In MATLAB, the rounding mode can be selected by the system_dependent('setround', ·) command.

Some FORTRAN implementations also offer functions to get and set the current rounding mode (e.g. IBM's XL FORTRAN offers fpgets and fpsets).

CUDA C exposes the intrinsic functions of CUDA-enabled GPUs that support explicit rounding modes. So, for example, __add_ru(a, b) (resp. __add_rd(a, b)) can be used in CUDA C to obtain the sum of a and b rounded up (resp. down) without having to change the rounding mode of the whole GPU.

Even the GNU implementation of the text-processing language Awk has a method to set the rounding mode in floating-point operations, via the ROUNDMODE variable.

All in all, OpenCL (since 1.1 on) seems to be the only language/API to not support directed rounding.

What can be done for OpenCL

In its present state, OpenCL 1.1 to 2.0 are lagging behind C99, C++11, FORTRAN, MATLAB and CUDA (at the very least) by lacking support for directed rounding. This effectively prevents robust numerical code to be implemented and analyzed in OpenCL.

While I can understand that core support for directed rounding in OpenCL is a bit of a stretch, considering the wide range of hardware that support the specification, I believe that the standard should provide an official extension to (re)introduce support for it. This could be done by re-instating the cl_khr_select_fprounding_mode extension, or through a different extension with better semantics (for example, modelled around the C99/C++11 STDC FENV_ACCESS pragma).

This is the minimum requirement to bring OpenCL C on par with C and C++ as a language for scientific computing.

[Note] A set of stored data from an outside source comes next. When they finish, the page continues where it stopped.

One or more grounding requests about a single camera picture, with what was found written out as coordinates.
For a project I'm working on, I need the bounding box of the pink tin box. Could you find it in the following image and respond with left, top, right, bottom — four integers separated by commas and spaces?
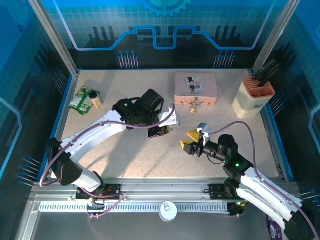
174, 72, 219, 106

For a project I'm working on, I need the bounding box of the small bottle black cap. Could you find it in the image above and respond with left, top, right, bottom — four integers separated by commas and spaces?
88, 91, 103, 110

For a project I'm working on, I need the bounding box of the cream orange knife block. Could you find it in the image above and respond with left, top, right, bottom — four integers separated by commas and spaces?
232, 76, 276, 120

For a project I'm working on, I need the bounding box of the green snack packet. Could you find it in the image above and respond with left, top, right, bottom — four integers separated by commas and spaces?
68, 85, 101, 116

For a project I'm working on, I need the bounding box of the white round lid lock icon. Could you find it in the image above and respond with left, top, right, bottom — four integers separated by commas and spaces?
158, 201, 178, 223

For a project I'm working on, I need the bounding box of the purple snack bag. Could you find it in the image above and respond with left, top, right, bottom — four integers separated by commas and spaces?
266, 216, 285, 240

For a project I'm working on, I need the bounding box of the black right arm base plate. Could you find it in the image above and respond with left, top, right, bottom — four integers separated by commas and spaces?
208, 183, 241, 201

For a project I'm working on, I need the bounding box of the aluminium front rail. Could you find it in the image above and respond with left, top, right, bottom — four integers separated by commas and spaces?
29, 177, 305, 201

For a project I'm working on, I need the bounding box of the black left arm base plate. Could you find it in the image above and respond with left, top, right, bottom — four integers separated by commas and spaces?
75, 183, 123, 201

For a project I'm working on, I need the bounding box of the white slotted cable duct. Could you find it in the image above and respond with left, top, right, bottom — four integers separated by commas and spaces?
38, 201, 231, 214

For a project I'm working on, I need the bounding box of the black handled knife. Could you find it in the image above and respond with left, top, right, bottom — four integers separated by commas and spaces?
257, 63, 283, 87
252, 58, 277, 80

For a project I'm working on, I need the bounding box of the aluminium frame post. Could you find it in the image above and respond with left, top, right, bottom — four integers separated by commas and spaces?
251, 0, 302, 73
27, 0, 80, 77

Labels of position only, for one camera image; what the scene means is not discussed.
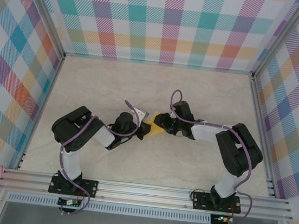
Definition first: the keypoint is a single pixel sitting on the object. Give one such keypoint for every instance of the long aluminium base rail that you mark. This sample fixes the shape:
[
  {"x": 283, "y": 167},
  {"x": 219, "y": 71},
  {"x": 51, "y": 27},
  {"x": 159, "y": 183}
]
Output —
[{"x": 142, "y": 194}]

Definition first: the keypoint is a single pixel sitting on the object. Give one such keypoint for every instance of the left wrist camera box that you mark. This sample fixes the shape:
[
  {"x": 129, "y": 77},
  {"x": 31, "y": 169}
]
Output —
[{"x": 141, "y": 113}]

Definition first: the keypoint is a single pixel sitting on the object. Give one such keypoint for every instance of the aluminium table side rail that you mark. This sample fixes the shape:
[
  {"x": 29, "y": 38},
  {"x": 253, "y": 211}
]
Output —
[
  {"x": 47, "y": 96},
  {"x": 261, "y": 131}
]

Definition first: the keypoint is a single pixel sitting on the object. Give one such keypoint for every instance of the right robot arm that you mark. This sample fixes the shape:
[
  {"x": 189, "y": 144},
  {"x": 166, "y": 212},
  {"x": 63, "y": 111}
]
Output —
[{"x": 240, "y": 153}]

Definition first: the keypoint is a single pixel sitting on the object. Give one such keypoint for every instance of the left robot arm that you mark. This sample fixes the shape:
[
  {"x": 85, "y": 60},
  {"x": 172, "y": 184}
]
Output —
[{"x": 73, "y": 132}]

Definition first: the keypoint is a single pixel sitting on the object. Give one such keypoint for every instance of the aluminium frame crossbar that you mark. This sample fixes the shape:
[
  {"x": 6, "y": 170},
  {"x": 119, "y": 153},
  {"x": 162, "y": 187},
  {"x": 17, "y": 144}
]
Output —
[{"x": 158, "y": 63}]

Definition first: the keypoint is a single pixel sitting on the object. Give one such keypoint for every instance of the yellow cloth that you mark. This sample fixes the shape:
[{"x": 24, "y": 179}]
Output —
[{"x": 156, "y": 130}]

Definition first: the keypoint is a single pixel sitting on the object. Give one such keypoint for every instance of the aluminium frame post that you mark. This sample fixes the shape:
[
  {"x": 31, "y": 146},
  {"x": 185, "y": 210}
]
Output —
[
  {"x": 281, "y": 38},
  {"x": 45, "y": 14}
]

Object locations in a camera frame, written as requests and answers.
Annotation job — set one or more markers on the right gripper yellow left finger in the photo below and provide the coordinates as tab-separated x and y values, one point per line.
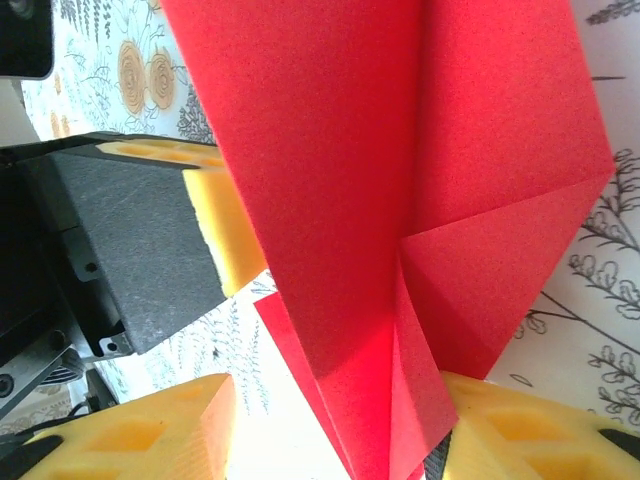
150	440

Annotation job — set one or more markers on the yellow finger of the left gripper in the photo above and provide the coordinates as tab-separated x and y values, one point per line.
150	250

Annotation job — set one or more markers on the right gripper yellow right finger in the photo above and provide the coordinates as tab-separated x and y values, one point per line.
540	440

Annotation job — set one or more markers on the red square paper sheet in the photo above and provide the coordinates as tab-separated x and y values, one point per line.
325	150

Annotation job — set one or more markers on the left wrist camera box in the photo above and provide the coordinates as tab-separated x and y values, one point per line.
25	40

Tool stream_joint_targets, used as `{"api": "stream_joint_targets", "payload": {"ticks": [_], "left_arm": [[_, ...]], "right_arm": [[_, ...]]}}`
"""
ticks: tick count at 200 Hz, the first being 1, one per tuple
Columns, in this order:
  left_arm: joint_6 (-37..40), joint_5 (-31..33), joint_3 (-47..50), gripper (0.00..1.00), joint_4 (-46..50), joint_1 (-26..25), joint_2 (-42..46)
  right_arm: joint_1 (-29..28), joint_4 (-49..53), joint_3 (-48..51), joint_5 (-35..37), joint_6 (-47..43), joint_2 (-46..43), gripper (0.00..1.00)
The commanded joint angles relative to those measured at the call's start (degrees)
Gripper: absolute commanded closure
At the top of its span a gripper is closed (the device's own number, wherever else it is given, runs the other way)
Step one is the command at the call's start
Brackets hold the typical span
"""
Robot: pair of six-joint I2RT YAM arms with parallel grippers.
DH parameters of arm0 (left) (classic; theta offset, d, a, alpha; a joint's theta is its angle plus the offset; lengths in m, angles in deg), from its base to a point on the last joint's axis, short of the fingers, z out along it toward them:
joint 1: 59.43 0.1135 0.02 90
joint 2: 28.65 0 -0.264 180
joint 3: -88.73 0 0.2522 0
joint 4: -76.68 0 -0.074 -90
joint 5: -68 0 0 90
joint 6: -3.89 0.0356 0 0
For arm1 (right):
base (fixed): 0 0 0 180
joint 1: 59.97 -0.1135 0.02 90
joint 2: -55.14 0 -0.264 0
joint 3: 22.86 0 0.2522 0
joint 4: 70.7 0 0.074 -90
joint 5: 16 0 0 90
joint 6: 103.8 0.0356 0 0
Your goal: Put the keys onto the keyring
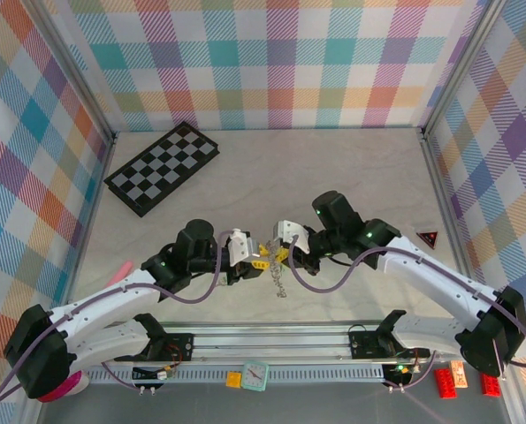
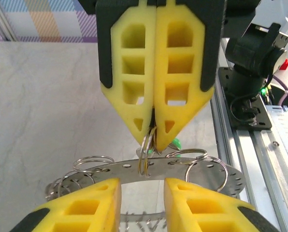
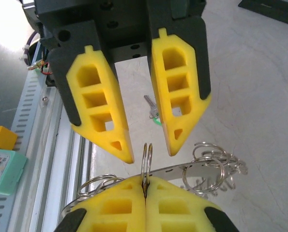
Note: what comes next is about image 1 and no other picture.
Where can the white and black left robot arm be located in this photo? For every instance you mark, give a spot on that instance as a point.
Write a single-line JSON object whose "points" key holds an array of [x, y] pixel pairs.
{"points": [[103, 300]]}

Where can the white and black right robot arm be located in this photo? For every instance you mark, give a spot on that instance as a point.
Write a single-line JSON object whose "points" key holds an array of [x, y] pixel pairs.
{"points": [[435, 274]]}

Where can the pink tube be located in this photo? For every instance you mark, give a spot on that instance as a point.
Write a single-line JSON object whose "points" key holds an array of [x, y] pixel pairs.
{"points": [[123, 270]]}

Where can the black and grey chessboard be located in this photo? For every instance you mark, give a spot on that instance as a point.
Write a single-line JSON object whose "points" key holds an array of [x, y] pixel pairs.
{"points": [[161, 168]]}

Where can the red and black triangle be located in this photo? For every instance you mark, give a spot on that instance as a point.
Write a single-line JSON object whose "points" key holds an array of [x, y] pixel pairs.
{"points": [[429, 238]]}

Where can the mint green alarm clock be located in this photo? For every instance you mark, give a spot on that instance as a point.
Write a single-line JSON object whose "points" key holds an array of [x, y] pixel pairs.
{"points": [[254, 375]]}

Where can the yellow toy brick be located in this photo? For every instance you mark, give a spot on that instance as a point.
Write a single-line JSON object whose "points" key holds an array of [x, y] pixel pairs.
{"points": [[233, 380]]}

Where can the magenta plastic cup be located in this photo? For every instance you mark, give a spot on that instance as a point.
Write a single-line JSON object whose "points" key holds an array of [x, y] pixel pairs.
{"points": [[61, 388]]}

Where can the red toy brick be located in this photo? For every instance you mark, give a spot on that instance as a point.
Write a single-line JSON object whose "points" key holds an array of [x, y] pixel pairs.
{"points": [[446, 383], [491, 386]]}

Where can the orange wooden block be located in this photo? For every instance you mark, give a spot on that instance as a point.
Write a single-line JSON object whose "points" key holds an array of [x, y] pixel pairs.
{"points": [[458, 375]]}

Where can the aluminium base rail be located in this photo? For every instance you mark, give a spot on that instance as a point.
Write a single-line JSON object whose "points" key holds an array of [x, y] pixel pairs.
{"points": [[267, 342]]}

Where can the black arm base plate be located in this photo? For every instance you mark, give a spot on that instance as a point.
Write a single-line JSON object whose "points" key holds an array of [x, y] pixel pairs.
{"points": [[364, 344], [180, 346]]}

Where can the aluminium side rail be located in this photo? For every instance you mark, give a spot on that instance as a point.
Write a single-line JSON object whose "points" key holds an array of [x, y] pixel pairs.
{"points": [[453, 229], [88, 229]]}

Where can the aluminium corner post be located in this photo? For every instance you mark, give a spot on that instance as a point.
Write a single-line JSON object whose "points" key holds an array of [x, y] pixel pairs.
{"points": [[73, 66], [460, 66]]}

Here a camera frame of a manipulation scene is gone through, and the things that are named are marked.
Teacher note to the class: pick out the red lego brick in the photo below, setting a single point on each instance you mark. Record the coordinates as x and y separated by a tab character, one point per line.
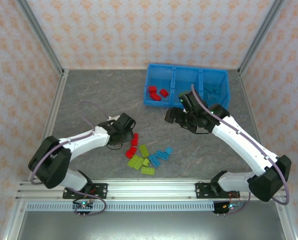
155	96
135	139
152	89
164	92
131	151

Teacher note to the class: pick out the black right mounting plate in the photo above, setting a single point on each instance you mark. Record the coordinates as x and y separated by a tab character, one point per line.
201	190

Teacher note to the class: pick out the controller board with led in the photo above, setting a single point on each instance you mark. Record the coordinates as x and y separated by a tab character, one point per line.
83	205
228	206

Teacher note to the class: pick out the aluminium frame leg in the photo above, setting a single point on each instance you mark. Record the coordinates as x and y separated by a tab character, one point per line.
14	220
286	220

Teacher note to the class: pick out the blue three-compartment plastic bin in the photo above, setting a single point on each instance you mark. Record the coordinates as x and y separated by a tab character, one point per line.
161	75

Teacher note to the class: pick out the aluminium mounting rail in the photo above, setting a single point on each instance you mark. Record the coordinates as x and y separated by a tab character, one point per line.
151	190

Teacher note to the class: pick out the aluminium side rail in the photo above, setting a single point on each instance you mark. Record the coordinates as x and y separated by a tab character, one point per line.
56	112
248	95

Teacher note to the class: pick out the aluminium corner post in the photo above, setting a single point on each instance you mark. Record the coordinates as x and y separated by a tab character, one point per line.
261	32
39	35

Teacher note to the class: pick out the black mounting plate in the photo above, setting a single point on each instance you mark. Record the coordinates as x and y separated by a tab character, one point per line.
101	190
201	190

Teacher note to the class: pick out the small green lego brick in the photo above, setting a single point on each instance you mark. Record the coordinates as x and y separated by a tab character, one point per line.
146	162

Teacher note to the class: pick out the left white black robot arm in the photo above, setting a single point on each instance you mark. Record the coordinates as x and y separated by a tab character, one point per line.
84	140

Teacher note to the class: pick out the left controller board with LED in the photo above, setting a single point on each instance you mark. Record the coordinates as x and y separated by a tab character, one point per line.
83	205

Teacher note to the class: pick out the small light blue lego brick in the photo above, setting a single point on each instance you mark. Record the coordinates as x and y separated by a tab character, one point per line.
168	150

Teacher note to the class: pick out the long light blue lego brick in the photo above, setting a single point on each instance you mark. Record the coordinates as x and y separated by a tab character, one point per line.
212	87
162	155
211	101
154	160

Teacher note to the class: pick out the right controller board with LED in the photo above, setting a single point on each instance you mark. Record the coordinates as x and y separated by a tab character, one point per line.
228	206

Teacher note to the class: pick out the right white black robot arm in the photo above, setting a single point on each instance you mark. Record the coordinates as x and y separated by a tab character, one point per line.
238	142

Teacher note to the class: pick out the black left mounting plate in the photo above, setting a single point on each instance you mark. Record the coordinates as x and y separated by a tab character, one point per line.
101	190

Ideally (potentially through a different extension), it would be nice to also have explicit support for instruction-level rounding mode selection independently from the current rounding mode, with intrinsics similar to the ones that OpenCL defines already for the conversion functions. On supporting hardware, this would make it possible to implement even more efficient, yet still robust numerical code needing different rounding modes for separate subexpression.

Granularity

When it comes to the OpenCL programming model, it's important to specify the scope of application of state changes, of which the rounding mode is one. Given the use cases discussed above, we could say that the minimum requirement would be for OpenCL to support changing the rounding mode during kernel execution, and for the whole launch grid to a value known at (kernel) compile time.

So, it should be possible (when the appropriate extension is supported and enabled) to change rounding mode half-way through a kernel. The new:

kernel some_kern(...) {
    /* kernels start in some default rounding mode,
     * e.g. round-to-nearest-even. We do some calculations
     * in this default mode:
     */
    do_something ;

    /* now we change to some other mode. of course this
     * is just pseudo-syntax:
     */
    change_rounding_mode(towards_zero);

    /* and now we do more calculations, this time
     * with the new rounding mode enabled:
     */
    do_something_else;
}

The minimum supported granularity would thus be the whole launch grid, as long as the rounding mode can be changed dynamically during kernel execution, to (any) value known at compile time.

Of course, a finer granularity and a more relaxed (i.e. runtime) selection of the rounding mode would be interesting additional features. These may be made optional, and the hardware capability in this regard could be queried through appropriate device properties.

For example, considering the standard execution model for OpenCL, with work-groups mapped to compute units, it might make sense to support a granularity at the work-group level. This would be a nice addition, since it would allow e.g. to concurrently run the same code with different rounding modes (one per work-group), which would benefit applications geared towards the analysis of the stability of numerical code (as discussed in Rationale #1). But it's not strictly necessary.